The next step is to apply the conductive ink and coat the inside of the through holes.
Known in the industry as "holewall activation", most of the procedures encountered in the production of commercial printed circuits are fairly complex, requiring multiple process tanks, each with it's own control and maintenance requirements.
A method that is far more amenable to the needs of the PCB prototype involves the use of a low viscosity "ink" that has been specially formulated to form a high adhesion, high-conductivity coating on the inside wall of each through-hole.
Instead of multiple chemical treatments, a single application step, followed by a thermal cure, will result in a continuous film on the inside of all of the hole walls that can be directly electroplated without further processing.
The ink is based on a resin that is essentially a very aggressive adhesive which adheres without difficulty to the most heat polished holewall so etchback is eliminated.
I use the Conductive Ink from Think and Tinker
This is a very messy process. Be sure to lay down some newspapers, wear old clothes, safety glasses and disposable gloves.
The purpose of this operation is to form a smooth, full-coverage coating of conductive ink on the inside of all of the drilled through-holes while leaving a minimum of ink on the either surface of the PCB.
- With the PCB facing up, squeeze about 1/4 tablespoon (3 or 4cc) along one edge of the stack. This equates to a quantity of ink that is about 3/8" (10mm) wide by the width of the board. There should be enough ink to fill in about 1000 ea. 0.040" (1mm) holes.
- Holding the board by the opposite edge, tilt the board until it makes a angle of about 30 to 45 degrees relative to the plane of the table, then using the squeegee, briskly wipe the ink around the surface until all of the holes are filled.
- Push any excess ink to one edge. Hold the stack up to the light and look for light shining through unfilled or partially filled holes. If a hole is filled, the shiny surface of the ink should be visible filling the bottom rim. Holes larger than 0.0625" (1.6mm) in diameter may show light even if the walls are uniformly coated.

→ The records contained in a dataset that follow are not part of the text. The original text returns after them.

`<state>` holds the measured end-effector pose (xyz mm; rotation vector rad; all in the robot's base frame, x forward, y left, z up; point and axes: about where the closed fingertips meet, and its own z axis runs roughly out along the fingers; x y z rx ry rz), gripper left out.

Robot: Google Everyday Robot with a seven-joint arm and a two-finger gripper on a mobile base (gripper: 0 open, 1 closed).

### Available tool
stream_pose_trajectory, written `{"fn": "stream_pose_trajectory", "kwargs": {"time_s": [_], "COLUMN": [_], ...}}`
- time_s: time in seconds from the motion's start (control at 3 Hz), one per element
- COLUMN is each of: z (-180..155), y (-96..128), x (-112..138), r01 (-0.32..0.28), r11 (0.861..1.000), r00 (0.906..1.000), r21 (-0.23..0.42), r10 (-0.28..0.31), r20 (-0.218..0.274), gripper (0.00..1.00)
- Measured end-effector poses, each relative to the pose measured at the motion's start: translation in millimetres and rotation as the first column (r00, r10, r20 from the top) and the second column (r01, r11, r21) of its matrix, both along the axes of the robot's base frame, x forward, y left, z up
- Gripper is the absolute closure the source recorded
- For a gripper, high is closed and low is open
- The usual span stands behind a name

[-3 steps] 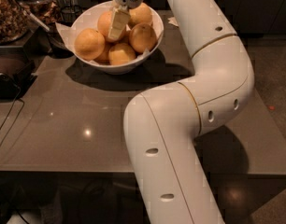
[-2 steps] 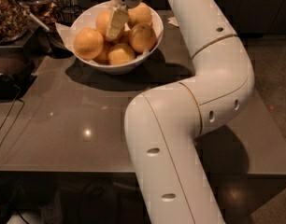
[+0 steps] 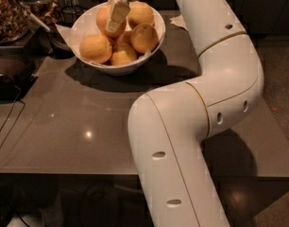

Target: Pick orange from white bowl

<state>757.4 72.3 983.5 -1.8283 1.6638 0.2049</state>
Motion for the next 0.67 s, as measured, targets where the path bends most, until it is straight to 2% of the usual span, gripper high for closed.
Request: {"fn": "stream_pose_trajectory", "kwargs": {"time_s": [0.33, 0.67], "z": [9.0, 14.8], "y": [-3.8, -13.1], "x": [-2.0, -3.4], "r01": [-0.002, 0.027], "r11": [1.000, 1.000], "r00": [0.9999, 0.9994], "r21": [0.011, -0.003], "r10": [0.002, -0.027], "r20": [0.017, 0.021], "gripper": [1.00, 1.00]}}
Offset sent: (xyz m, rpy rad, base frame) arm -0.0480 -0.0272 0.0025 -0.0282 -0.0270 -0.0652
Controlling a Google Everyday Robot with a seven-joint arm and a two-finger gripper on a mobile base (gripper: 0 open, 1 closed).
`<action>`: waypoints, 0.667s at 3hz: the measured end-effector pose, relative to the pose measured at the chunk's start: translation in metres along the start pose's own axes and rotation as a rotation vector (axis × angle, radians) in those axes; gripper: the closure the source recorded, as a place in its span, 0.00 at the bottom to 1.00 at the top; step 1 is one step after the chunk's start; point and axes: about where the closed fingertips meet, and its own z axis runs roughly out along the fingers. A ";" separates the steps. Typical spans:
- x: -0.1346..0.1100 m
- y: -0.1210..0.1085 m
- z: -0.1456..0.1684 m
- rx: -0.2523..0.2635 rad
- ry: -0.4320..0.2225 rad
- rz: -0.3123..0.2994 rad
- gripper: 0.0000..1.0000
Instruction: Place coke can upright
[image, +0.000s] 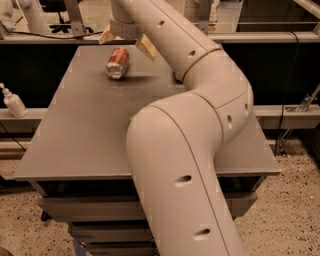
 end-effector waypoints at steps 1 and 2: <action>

- Examine these holes from multiple angles to insure that light is reflecting off of the smooth surface of the wet ink. If necessary, push the excess ink (or add more ink) to areas of the board that show light through the holes or where the walls of large diameter holes do not appear to have been totally covered.
- Once all of the holes are filled to your satisfaction, it is time to remove the bulk of the ink. Squeegee of the bulk of the ink, wiping the squeegee on a paper towel to remove the excess. Then use a clean paper towel to clean the remainder off the board. (You won't be able to get the surface totally clean.

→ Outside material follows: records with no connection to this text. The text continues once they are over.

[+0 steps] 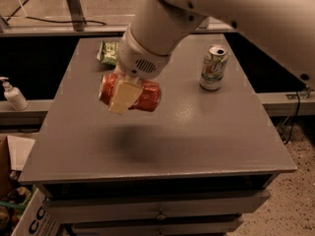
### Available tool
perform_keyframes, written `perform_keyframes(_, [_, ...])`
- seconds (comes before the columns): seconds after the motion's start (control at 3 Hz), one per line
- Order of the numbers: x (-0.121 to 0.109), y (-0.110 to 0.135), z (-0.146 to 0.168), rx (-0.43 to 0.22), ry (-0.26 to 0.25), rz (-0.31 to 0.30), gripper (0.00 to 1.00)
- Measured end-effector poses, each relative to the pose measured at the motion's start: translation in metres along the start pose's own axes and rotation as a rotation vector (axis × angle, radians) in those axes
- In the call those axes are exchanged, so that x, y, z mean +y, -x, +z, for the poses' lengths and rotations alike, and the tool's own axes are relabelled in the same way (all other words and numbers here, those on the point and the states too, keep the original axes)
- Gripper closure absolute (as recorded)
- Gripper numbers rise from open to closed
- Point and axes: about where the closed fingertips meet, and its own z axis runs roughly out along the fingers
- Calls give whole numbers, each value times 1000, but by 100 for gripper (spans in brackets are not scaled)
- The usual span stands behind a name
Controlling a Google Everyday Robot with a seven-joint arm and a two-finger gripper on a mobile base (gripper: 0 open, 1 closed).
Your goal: Place coke can upright
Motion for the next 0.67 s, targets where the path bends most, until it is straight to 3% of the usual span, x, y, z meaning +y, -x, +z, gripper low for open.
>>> perform_keyframes(0.67, [-12,-25,-18,-386,-49,20,100])
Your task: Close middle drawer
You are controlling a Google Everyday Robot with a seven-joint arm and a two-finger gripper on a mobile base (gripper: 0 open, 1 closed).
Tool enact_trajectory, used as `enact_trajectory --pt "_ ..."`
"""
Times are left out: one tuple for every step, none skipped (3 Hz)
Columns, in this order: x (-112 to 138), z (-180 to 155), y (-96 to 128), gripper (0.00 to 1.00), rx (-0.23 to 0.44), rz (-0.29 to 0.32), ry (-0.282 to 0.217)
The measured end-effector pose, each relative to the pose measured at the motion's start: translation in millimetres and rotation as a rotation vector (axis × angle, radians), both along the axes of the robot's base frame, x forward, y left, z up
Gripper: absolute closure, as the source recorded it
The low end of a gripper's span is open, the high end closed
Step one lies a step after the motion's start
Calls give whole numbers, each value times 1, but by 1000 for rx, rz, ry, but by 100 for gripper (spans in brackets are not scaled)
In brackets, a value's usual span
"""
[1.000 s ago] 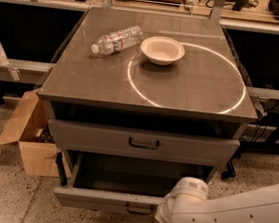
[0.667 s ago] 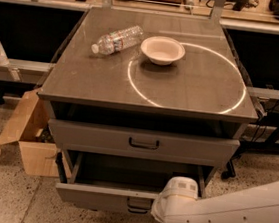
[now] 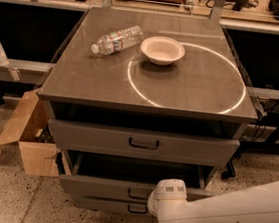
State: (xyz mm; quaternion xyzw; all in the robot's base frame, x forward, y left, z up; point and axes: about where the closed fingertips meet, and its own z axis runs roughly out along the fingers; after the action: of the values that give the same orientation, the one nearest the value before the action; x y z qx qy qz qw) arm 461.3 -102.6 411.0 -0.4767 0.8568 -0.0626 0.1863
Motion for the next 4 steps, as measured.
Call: enact_trajectory --pt "13 2 -1 100 -13 9 -38" --pt "13 2 -1 100 -13 9 -38" --pt "16 1 0 100 -7 -1 -51" --pt "22 -3 0 100 -8 -7 -53"
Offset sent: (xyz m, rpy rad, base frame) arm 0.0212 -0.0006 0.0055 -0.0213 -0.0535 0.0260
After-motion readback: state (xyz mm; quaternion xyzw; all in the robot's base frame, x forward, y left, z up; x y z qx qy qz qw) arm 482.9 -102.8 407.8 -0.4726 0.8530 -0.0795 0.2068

- Then, using the vacuum cleaner suck the remaining ink from the holes. Run the nozzle over the entire bottom surface to suck the ink from the holes.
- Hold the board up to the light to insure that all the holes are sucked clear.

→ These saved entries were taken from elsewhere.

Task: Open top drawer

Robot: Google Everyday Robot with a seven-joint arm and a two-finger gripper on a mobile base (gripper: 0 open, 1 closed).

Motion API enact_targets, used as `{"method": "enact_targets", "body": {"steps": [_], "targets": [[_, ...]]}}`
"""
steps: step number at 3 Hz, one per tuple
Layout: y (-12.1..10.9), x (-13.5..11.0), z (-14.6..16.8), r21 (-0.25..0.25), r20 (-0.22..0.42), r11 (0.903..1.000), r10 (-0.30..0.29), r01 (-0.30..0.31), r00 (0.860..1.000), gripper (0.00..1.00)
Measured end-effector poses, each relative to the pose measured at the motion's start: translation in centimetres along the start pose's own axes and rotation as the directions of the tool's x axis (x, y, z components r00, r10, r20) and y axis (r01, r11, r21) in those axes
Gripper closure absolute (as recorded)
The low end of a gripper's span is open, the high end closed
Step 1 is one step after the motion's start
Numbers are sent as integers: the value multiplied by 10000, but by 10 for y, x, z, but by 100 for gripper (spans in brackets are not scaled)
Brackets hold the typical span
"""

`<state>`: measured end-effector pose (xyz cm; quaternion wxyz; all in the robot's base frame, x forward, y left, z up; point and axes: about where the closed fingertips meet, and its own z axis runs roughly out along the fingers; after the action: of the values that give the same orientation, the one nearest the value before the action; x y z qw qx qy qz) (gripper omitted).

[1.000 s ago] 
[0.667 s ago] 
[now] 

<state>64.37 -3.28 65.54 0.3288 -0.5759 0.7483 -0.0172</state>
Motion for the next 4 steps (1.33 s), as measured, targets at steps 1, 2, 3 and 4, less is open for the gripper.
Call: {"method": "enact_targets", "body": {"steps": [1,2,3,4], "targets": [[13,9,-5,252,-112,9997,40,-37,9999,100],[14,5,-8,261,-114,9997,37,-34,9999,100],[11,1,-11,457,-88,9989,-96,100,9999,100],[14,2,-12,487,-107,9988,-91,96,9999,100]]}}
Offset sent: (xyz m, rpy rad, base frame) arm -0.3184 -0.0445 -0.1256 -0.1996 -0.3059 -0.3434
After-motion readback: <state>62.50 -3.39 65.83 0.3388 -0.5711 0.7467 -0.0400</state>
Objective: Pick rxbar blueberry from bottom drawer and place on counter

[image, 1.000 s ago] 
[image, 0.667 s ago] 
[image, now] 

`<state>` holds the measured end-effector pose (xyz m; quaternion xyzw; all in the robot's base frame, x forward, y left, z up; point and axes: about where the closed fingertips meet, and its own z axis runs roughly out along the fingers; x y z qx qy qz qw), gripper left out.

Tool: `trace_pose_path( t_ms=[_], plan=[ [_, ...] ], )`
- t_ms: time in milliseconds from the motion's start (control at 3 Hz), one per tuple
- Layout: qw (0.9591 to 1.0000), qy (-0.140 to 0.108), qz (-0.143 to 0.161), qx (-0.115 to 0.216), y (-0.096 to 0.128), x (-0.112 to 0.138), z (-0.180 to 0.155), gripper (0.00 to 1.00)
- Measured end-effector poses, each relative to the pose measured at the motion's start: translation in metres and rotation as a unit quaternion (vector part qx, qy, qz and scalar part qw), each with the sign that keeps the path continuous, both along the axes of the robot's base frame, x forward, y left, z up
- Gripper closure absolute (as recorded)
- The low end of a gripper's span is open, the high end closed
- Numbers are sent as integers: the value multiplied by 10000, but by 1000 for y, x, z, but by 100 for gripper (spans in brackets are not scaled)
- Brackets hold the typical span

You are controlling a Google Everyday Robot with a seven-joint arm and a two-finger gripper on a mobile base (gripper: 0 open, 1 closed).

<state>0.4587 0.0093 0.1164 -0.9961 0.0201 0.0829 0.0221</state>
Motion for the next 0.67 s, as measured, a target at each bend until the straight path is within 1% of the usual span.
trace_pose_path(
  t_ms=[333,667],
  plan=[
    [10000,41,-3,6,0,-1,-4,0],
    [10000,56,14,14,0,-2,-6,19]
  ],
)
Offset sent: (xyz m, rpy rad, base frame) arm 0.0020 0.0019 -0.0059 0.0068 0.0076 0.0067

- Once all the holes are clear you can clean up the surface of the board with a cotton swap wet with acetone. Don't use too much acetone, you do not want to break the connection between the surface of the board and the fresh ink which is drying on the inside of the through holes.
- Finally, cure the ink by placing the board in an oven, preheated to 100 degrees Centigrade, for 30 minutes.
- You can clean up the squeegee and vacuum cleaner nozzle with acetone.
- Disposable gloves, safety glasses, and an old shirt or lab apron
- Conductive electroplating ink
- Vacuum cleaner (or low pressure blower)
- Compressed Air
- Cotton balls or pads.
- You absolutely must have a continuous, full coverage conductive surface through the substrate to support reliable through-hole electroplating,. Totally filling each hole is the easiest manual way to accomplish this.
- Vacuum removal of the bulk of the plating ink is most easily accomplished using a nozzle that has been modified with a ring of notches or drilled holes that act as a vacuum relief to prevent the nozzle from sucking up against the bottom of the stack. Drilling a couple of 1/4" dia. holes in the nozzle of a 2" I.D. hose commonly found on shop vacuum cleaners in the USA effectively eliminates this "vacuum clamping" while having a minimum effect on the suction developed.